Maar Keynes gaf ook aan dat na honderd jaar het tij zou keren en we dan genoeg welvaart zouden hebben vergaard waardoor wij minder zouden hoeven werken. De overgebleven extra tijd zouden we dan kunnen besteden aan het verhogen van ons welzijn. En op dat punt staan we nu. De overheid roept ons op om meer tijd te besteden aan onze familie en de mensen in onze omgeving, omdat zieken en ouderen langer thuis moeten blijven wonen omdat het huidige systeem niet langer betaalbaar is. Maar waar halen we de tijd vandaan om een participatiesamenleving te ondersteunen?
Kwalitatieve samenleving
Er zijn dus momenteel genoeg argumenten te vinden om de werkweek verder in te korten. Als we allemaal wat minder werken dan kunnen meer mensen betaalde arbeid verrichten en daalt de werkloosheid en de bijbehorende kosten. Door het spreiden van werk over meer mensen van jong tot oud, zijn we ook direct in staat om een deel van onze tijd aan kwaliteit van leven te besteden.
En hoe gaan we dat dan allemaal financieren zullen de sceptici inbrengen. Dat kan gerealiseerd worden door een herziening van het belastingstelsel. Als we meer differentiatie aanbrengen in de belastingtarieven, meer belasting heffen op vervuilende en grondstofintensieve consumptie en minder op duurzame en biologische producten, dan doen we ook recht aan de aanslag op de aarde. Maar de grootste omvorming moet komen te liggen op de belasting op arbeid, die kan drastisch omlaag, waardoor arbeid goedkoper wordt. Hiermee wordt niet alleen de circulaire economie een push gegeven maar komt ook tegemoet aan de participatiesamenleving. Juist de kwalitatieve samenleving vraagt om meer dienstverlening, meer arbeidsintensieve handelingen en meer handen aan het bed.
Minder stress
Als arbeid goedkoper wordt houden we meer geld over. Voeg daarbij een basisinkomen voor iedereen waardoor de ingewikkelde wet- en regelgeving en het onnodig rondpompen van gelden wordt teruggedrongen dan heeft ook de overheid meer tijd om aan dienstverlening te besteden. Als we minder werken en binnen het gezin het aantal werkuren verminderen dan halen we de stress uit het systeem. En als we ons minder zorgen hoeven te maken over onze basisvoorzieningen zal de samenleving vanzelf meer relaxt worden. Naast algeheel welbevinden komt dit direct ten goede aan de volksgezondheid waardoor de kosten zullen dalen in plaats van stijgen vanwege de vergrijzing.

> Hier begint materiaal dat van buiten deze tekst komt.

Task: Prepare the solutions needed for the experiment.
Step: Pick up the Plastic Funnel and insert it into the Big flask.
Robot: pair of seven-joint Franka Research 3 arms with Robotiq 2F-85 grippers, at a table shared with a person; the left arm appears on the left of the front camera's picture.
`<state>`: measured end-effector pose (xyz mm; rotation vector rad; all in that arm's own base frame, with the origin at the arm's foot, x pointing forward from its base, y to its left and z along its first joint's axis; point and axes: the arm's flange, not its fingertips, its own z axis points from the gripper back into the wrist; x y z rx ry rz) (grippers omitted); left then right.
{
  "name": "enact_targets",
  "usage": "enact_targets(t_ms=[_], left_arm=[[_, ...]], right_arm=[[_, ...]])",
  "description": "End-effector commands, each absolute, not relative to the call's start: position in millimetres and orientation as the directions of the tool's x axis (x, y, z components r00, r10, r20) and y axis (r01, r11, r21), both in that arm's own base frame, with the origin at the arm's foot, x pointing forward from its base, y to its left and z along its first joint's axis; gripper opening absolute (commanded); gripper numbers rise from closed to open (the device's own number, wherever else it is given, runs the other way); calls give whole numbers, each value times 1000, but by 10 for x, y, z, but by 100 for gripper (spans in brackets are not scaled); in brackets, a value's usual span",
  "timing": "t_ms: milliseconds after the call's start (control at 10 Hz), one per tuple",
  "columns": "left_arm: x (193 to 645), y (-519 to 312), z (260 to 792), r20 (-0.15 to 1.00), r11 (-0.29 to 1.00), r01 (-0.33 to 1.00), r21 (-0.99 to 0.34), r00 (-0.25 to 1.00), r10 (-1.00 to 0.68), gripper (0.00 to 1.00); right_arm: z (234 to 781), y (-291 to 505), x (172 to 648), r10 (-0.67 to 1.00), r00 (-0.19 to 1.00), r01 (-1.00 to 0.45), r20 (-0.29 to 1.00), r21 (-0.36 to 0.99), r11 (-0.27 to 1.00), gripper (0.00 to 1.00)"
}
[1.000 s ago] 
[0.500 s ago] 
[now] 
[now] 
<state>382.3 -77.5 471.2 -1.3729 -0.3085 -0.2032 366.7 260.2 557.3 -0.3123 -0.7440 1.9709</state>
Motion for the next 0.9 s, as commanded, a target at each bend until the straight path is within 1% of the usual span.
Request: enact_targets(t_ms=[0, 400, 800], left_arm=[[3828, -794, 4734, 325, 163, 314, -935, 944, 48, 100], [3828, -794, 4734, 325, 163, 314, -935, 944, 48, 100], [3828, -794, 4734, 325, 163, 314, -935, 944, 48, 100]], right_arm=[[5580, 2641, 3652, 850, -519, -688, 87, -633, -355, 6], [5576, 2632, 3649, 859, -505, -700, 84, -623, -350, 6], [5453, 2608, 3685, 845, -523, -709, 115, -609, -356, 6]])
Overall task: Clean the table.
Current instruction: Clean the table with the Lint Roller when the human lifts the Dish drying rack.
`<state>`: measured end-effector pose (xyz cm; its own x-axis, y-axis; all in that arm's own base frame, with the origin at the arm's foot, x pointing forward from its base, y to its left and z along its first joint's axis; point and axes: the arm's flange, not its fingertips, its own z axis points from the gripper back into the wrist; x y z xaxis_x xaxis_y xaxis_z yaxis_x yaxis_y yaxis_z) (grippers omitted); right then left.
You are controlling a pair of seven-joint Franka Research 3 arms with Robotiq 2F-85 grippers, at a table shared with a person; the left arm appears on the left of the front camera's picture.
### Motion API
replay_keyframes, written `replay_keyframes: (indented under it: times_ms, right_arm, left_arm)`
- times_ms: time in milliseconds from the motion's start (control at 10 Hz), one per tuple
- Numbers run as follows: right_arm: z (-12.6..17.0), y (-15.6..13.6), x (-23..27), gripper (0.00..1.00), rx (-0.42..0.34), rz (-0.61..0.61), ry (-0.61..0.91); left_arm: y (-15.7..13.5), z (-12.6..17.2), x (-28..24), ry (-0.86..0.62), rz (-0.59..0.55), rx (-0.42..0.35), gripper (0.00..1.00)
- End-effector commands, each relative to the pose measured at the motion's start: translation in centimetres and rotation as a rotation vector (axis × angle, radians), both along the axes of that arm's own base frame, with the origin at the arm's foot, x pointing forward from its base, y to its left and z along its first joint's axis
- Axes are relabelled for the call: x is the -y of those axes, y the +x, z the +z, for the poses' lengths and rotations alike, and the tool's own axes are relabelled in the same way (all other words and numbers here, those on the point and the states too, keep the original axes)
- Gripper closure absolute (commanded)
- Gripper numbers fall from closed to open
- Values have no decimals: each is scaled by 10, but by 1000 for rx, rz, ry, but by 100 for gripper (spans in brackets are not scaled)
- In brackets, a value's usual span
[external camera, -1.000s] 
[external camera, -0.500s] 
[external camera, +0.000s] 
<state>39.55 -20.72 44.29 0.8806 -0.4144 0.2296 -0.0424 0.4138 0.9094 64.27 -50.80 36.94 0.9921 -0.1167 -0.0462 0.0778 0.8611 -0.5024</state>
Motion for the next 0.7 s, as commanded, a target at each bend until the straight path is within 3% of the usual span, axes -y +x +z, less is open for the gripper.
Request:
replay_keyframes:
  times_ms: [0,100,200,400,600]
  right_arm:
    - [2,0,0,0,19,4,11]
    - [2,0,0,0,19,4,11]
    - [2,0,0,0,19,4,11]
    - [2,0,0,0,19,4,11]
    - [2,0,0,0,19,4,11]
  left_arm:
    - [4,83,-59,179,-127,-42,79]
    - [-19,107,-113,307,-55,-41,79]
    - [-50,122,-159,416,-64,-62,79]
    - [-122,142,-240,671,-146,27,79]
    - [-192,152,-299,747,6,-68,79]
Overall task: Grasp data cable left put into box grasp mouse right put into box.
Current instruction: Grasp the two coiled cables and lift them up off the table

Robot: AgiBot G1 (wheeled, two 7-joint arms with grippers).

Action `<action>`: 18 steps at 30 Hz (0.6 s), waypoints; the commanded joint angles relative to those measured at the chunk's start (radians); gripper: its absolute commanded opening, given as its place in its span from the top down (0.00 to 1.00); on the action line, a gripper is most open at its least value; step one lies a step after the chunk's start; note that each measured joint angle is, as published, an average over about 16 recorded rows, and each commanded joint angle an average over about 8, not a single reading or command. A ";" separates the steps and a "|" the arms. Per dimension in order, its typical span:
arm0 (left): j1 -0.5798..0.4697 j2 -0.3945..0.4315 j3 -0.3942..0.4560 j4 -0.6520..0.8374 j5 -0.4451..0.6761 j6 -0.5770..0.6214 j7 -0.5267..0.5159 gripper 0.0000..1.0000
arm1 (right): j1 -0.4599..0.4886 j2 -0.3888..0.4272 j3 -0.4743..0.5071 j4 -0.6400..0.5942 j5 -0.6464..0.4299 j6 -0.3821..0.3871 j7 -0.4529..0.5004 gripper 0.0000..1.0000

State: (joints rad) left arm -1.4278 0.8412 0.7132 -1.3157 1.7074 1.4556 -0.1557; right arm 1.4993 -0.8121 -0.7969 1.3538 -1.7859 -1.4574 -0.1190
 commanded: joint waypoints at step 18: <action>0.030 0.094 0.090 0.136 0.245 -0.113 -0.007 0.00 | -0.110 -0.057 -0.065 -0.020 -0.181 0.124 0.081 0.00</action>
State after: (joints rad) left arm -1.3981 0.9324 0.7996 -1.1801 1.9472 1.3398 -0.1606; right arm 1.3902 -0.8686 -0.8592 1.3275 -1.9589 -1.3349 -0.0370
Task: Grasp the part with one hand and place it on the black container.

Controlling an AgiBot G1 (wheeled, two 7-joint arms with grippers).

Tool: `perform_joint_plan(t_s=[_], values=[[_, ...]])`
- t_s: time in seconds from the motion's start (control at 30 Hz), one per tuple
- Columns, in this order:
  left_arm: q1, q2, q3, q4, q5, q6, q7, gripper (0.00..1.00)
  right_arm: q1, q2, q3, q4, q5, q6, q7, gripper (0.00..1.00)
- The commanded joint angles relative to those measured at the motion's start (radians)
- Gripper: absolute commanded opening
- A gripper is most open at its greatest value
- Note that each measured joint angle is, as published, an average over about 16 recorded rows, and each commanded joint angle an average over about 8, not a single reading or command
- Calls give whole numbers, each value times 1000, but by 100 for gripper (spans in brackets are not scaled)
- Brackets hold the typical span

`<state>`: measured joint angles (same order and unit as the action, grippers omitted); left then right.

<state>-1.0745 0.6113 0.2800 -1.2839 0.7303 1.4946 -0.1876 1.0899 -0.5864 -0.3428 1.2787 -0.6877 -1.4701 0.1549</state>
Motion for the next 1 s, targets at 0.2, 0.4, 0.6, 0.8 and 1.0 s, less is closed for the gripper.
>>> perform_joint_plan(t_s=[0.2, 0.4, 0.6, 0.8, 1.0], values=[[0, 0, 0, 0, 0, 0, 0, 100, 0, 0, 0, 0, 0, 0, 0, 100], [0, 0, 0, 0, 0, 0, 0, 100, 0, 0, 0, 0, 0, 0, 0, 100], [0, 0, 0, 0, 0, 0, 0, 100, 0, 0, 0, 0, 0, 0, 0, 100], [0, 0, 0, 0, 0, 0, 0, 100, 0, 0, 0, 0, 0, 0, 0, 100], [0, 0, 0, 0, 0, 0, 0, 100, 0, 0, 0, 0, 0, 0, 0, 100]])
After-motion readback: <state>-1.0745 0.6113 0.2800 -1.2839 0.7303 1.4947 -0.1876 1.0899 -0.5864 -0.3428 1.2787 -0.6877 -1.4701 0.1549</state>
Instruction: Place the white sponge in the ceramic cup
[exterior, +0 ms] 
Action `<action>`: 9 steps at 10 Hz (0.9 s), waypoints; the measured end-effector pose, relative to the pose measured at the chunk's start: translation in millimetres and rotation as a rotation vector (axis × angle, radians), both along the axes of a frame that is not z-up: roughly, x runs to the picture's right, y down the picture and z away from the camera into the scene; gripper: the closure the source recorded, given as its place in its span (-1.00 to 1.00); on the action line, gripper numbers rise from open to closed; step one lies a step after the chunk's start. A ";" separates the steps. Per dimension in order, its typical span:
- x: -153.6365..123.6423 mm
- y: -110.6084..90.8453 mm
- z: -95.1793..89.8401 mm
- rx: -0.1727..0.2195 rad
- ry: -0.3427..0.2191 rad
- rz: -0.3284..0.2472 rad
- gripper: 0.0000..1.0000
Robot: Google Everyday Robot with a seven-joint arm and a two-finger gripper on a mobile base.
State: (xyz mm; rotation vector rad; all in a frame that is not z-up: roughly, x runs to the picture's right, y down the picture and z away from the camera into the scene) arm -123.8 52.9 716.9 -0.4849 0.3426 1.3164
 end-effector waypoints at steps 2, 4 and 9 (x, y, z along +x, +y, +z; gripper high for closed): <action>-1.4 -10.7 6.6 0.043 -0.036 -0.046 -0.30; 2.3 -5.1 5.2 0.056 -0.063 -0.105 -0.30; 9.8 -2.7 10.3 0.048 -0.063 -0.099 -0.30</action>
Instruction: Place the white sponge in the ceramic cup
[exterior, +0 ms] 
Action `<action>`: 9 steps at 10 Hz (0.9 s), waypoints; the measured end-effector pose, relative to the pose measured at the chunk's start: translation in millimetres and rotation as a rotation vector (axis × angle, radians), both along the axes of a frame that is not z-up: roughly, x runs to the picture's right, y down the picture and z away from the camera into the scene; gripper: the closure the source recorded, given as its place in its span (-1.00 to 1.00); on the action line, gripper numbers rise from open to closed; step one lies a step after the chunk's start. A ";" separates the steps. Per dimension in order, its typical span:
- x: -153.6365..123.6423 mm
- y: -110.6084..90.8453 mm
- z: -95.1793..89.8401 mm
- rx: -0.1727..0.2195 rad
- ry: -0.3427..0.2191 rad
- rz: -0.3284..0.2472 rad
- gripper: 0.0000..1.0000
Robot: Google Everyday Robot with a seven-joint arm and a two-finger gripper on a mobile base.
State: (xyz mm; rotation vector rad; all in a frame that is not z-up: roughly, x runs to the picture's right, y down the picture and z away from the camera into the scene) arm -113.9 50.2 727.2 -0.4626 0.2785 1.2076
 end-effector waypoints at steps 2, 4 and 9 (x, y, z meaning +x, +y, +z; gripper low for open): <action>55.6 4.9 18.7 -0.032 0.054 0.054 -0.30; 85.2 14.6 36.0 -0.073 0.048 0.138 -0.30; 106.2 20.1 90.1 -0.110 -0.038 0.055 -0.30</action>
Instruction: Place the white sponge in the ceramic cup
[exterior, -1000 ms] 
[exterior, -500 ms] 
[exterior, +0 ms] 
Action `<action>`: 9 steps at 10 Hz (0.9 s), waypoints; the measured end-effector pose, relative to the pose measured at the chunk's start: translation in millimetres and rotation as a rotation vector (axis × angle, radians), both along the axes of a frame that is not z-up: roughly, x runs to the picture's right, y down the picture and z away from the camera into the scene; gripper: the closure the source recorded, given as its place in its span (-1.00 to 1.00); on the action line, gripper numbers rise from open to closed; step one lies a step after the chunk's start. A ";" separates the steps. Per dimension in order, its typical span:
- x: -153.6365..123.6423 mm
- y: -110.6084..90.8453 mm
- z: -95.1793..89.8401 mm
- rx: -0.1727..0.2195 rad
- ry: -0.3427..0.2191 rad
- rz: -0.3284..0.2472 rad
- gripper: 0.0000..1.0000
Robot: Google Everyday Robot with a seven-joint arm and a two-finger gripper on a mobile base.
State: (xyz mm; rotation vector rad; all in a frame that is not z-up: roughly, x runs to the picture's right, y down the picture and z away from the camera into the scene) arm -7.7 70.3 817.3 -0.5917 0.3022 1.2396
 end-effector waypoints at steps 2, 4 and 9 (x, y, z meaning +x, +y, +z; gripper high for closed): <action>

Het is allemaal niets nieuws, de ideeën zijn er al lang, we moeten alleen het lef hebben het in te voeren. Een kortere werkweek betekent dat we minder bang hoeven te zijn dat onze kinderen buiten het hek gezet worden omdat we niet in de gelegenheid waren ze op tijd op te halen en daarmee creëren we een win-win-win-situatie.